Rubber growers are passing through a very difficult phase due to the fall in rubber prices. The remedial measurers taken by the Kerala government has not yielded results as desired by the stakeholders in the industry including about 12 lakh small and marginal rubber growers.
Kerala introduced a ‘Rubber Price Stabilisation Scheme’ on December 22, 2014, that operated till March 31, 2015. The scheme was aimed at keeping the domestic prices (RSS-4, Kottayam) higher by at least 20 per cent from the international prices (RSS-3, Bangkok). It was introduced following a meeting convened by the Chief Minister of Kerala, at Thiruvanathapuram on December 18, 2014, in which auto-tyre manufacturing companies agreed to buy RSS-4 at a minimum price of 20 per cent above the international price (RSS-3, Bangkok).
In order to make domestic sourcing of NR more attractive and thus to discourage imports, Kerala exempted various forms of NR from the levy of 5 per cent tax, payable under Kerala Value Added Tax Act of 2003 for the period from December 20, 2014 to March 31, 2015. However, Rubber Board did not report daily market prices of RSS-4 during the period from December 23, 2014 to March 31, 2015 following the introduction of the RPS Scheme. . For RSS-4, instead of reporting the true market rates, the Board reported a Daily Reference Price (DRP) which was computed by adding 20 per cent to the FOB price of RSS-3 at Bangkok. But, the actual market rates were considerably below the DRP reported by the Board.

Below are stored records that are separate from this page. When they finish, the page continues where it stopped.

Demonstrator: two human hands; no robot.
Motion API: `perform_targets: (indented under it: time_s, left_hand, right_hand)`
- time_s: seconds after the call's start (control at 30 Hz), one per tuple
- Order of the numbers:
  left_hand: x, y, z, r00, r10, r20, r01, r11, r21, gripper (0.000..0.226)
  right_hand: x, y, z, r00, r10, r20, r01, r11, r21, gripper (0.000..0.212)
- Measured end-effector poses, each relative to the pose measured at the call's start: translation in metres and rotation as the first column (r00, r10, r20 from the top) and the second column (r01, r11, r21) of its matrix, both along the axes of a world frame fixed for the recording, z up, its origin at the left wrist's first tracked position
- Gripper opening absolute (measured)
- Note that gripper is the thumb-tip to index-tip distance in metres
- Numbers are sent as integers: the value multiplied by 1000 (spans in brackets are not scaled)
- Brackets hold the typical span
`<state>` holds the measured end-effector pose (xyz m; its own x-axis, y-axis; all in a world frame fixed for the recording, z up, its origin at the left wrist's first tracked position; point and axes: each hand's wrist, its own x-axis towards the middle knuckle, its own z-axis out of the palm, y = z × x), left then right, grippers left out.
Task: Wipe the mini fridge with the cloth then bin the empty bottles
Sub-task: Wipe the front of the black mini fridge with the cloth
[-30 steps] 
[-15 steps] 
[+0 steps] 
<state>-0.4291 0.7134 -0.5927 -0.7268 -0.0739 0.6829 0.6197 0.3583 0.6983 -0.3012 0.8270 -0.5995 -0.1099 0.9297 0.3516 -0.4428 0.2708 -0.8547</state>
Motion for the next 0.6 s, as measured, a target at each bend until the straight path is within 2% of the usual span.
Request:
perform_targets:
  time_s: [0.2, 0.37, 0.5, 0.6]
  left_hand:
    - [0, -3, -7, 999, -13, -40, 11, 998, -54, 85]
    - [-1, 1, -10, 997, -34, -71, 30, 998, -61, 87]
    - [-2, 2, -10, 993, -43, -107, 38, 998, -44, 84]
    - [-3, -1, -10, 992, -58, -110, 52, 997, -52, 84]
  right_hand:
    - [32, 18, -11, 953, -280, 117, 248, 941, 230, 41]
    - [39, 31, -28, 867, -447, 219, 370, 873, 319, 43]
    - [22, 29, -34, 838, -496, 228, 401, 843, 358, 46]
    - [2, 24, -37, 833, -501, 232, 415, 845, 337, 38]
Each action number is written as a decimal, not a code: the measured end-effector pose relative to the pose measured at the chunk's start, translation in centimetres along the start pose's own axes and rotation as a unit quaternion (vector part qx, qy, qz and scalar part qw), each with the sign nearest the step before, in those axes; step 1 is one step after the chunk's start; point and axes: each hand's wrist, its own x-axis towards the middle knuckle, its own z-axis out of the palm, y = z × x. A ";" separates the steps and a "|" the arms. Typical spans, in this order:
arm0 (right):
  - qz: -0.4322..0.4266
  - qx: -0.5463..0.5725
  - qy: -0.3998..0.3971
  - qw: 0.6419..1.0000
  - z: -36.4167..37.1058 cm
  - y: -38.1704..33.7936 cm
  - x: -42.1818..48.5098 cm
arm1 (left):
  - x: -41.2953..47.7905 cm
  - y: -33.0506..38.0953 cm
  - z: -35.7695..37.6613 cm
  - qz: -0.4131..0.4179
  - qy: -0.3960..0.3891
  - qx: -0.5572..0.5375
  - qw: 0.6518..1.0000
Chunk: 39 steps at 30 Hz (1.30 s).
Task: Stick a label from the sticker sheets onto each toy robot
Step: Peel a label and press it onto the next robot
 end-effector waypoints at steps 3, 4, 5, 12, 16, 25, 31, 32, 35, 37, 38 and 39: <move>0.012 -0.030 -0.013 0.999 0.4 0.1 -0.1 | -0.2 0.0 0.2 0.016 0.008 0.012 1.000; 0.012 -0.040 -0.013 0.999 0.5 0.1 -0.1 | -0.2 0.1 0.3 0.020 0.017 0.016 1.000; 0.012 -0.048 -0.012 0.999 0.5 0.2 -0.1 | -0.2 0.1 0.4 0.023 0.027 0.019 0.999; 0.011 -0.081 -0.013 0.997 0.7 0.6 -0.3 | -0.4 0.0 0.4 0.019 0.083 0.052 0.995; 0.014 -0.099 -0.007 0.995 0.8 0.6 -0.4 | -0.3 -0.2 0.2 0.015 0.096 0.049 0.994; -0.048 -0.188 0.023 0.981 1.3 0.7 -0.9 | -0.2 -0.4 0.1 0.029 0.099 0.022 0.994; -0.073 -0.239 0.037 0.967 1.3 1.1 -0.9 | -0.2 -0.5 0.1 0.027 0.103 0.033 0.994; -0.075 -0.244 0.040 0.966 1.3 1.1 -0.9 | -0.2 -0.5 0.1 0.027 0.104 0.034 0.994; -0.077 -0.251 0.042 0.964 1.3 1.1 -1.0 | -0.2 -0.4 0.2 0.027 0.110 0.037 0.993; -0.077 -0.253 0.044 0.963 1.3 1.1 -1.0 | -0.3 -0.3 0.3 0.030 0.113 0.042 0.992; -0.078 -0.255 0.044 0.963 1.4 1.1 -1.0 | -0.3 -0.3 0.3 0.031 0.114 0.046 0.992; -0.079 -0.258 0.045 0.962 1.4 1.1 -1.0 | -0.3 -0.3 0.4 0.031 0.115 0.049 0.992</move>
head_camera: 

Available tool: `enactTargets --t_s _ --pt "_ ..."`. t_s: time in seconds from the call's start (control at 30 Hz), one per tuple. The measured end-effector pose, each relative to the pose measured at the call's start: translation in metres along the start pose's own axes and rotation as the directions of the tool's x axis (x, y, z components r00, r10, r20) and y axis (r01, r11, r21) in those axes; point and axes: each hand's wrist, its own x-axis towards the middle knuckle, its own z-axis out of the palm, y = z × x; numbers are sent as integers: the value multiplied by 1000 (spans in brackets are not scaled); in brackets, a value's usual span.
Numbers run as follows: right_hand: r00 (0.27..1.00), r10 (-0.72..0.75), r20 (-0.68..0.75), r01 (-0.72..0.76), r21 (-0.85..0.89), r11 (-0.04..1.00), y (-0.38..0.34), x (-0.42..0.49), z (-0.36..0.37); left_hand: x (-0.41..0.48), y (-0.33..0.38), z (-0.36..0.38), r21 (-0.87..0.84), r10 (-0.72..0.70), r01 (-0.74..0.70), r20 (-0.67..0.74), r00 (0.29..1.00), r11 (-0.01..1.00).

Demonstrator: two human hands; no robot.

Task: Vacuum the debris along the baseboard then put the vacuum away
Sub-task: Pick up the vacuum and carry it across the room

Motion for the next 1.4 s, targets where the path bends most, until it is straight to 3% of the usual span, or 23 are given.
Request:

The lack of updated information about the market prices of RSS-4 affected farmers’ capability to bargain with traders and to realise the best price for the produce. Even if superior grades of RSS were produced, traders tend to offer them much lower prices by down-grading the sheets as RSS-5 or lower grades. The gap between the prices of RSS-4 and RSS-5 used to be less than ₹5 a kg until the introduction of RPS scheme . But, the gap widened during March 2015 and reached ₹19 on March 31, 2015 providing scope for a section of traders to make huge profit. Under the scheme, auto-tyre companies purchased a total of 42,300 tonnes of natural rubber mainly from a few number of large-scale rubber dealers who had accumulated stocks. These few large-scale dealers used the opportunity to sell off their accumulated stock rather than purchasing fresh produce from farmers. As a result, farmers could not benefit from the scheme.
By the waiver of the 5 per cent VAT payable under Kerala Value Added Tax Act, the State incurred an estimated loss of ₹28 crore for the implementation of the scheme. But, the beneficiaries were a few number of large-scale dealers rather than the farmers.
Increase in customs duty
In order to reduce imports, the Centre raised the customs duty for all dry forms for natural rubber by five percentage points, effective from April 30, 2015, to “25 per cent or ₹30/kg whichever lower” which is the maximum possible rate as per the Bound Rate committed by India under the GATT 1994. The customs duty levied prior to April 30, 2015 was at the rate of “20 per cent or ₹30/kg whichever lower”.
Incentive scheme
Kerala has earmarked ₹300 crore in its budget proposals for 2015-16, for implementation of an income guarantee scheme for rubber smallholders in the State. The Scheme envisages a guaranteed price of ₹150 for every kg of rubber produced by the smallholders in the State. The difference between ₹150/kg and the reported market price will be the subsidy to be credited direct to the farmers’ bank account. The scheme aims at giving direct benefit to farmers rather than bolstering the market price. The disbursement of subsidy has started with effect from August 26, 2015. Compared to the large number of growers in the State, only about 2 lakh growers have registered for subsidy under Rubber Production Incentive Scheme. Even after incentive scheme became a reality, rubber prices continued the downward journey uninterrupted and RSS 4 finished at ₹112 a kg on August 26. Survival of the domestic prices depends upon the behaviour of the international market in the days to come.